Dear K.R.: I don't like airline stocks because the industry is in the middle of a seemingly inexorable decline in the sale of first-class, business-class and commercial ticket sales -- the most profitable tickets sold.
I don't like the airlines because I sense that leisure traffic will continue to fall. I don't like the airlines because carriers have extremely high debt-to-capital ratios between 90 percent and 100 percent. And I don't like the airlines because their limp management, like the automobile industry, allowed the unions to suck them dry.
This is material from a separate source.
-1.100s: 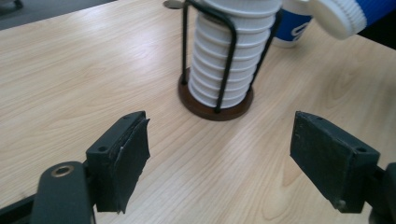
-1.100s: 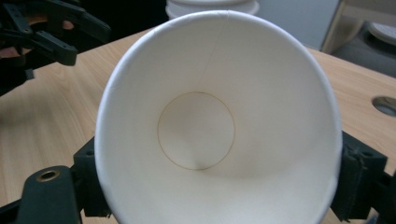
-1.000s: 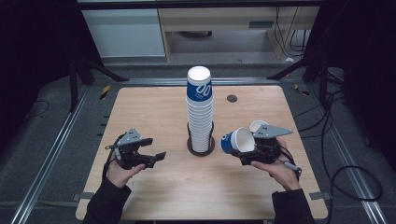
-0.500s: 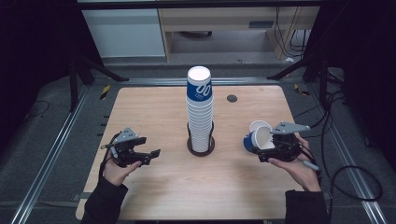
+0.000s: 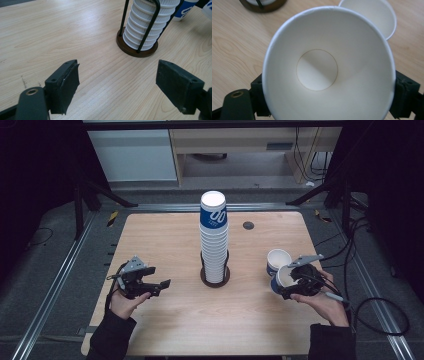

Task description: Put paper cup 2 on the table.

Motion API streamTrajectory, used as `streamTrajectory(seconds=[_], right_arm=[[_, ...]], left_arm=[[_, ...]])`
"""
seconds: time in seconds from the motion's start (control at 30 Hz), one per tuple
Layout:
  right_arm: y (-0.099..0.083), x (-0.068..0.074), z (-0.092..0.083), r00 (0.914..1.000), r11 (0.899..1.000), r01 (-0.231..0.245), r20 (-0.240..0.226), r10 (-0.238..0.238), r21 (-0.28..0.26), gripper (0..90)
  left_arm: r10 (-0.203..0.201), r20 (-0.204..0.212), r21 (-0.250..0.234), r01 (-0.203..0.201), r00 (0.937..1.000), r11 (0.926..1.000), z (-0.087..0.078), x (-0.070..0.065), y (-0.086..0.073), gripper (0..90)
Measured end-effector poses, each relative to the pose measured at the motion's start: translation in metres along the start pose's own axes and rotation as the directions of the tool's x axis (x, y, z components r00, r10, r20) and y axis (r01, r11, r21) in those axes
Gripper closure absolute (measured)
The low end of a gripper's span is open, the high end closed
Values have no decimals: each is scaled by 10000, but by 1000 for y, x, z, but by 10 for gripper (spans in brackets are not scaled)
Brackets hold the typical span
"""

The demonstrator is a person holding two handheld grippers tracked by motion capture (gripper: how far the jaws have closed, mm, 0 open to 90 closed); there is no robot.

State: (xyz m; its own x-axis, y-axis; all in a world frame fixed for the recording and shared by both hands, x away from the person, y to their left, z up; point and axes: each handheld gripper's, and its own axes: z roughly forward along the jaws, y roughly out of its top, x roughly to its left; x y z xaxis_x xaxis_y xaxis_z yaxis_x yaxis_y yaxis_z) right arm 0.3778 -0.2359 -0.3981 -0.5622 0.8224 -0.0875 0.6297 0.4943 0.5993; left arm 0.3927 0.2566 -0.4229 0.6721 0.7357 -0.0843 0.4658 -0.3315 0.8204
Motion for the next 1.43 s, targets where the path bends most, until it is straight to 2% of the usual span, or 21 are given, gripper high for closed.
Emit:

Suffice it to say that shares of American Airlines (AMR -- $8.47) are flying low, and debt represents 100 percent of its capital. In addition to all the above, AMR has two other significant problems: (1) Its unions -- AMR's labor costs are 26 percent higher than those of other legacy carriers and (2) AMR is strangled by an great shortfall in its pension plan that will require well over a billion dollars in cash, not stock, to satisfy participants.
Now, Southwest Airlines (LUV -- $11.75) specializes in short hauls, low fares, no frills, friendly skies and carries more passengers than any other carrier. Operating margins are strong, and debt represents 39 percent of capital. New markets should perk up LUV's revenues and earnings in 2010.
I like LUV; I like its balance sheet and income statement; but I do not like the stock. The industry is between a rock and a hard place for at least another dozen months.
Now, I know that the best time to buy a stock is when things couldn't look worse, but I think things could look a lot worse in the airline industry.